*** DATA FOR THIS EXERCISE ***

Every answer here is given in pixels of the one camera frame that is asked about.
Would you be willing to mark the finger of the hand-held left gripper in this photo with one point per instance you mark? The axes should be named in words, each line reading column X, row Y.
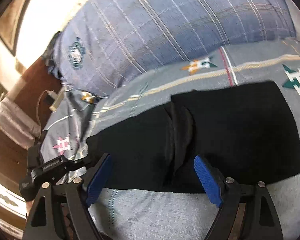
column 80, row 164

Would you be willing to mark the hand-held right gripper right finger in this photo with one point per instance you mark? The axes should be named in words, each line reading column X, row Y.
column 208, row 180

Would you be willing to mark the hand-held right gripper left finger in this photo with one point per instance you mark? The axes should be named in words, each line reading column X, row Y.
column 97, row 182

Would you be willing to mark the black pants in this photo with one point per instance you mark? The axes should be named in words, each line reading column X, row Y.
column 240, row 130

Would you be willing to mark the white cloth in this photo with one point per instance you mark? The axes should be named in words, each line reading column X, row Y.
column 15, row 122

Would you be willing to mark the grey star print bed sheet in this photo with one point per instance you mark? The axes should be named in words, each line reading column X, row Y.
column 152, row 212

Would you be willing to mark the beige power strip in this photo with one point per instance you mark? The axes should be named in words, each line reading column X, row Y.
column 57, row 100

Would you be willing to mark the blue plaid pillow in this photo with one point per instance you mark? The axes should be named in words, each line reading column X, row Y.
column 152, row 30

***

**WHAT YOU NEED TO DO**
Starting with the line that contains "Would you be willing to mark the black", print each line through the last one in the listing. Include both end lines and add nothing.

**RESPONSE**
Would you be willing to mark the black pants in this photo with one point per instance you mark? The axes should be named in words, each line reading column X, row Y.
column 240, row 130

Would you be willing to mark the white cloth in this photo with one point per instance you mark? The axes should be named in words, each line reading column X, row Y.
column 15, row 122

Would you be willing to mark the grey star print bed sheet in this photo with one point per instance you mark? The axes should be named in words, each line reading column X, row Y.
column 152, row 212

Would you be willing to mark the beige power strip in this photo with one point per instance you mark? The axes should be named in words, each line reading column X, row Y.
column 57, row 100

Would you be willing to mark the blue plaid pillow in this photo with one point per instance you mark? The axes should be named in words, each line reading column X, row Y.
column 152, row 30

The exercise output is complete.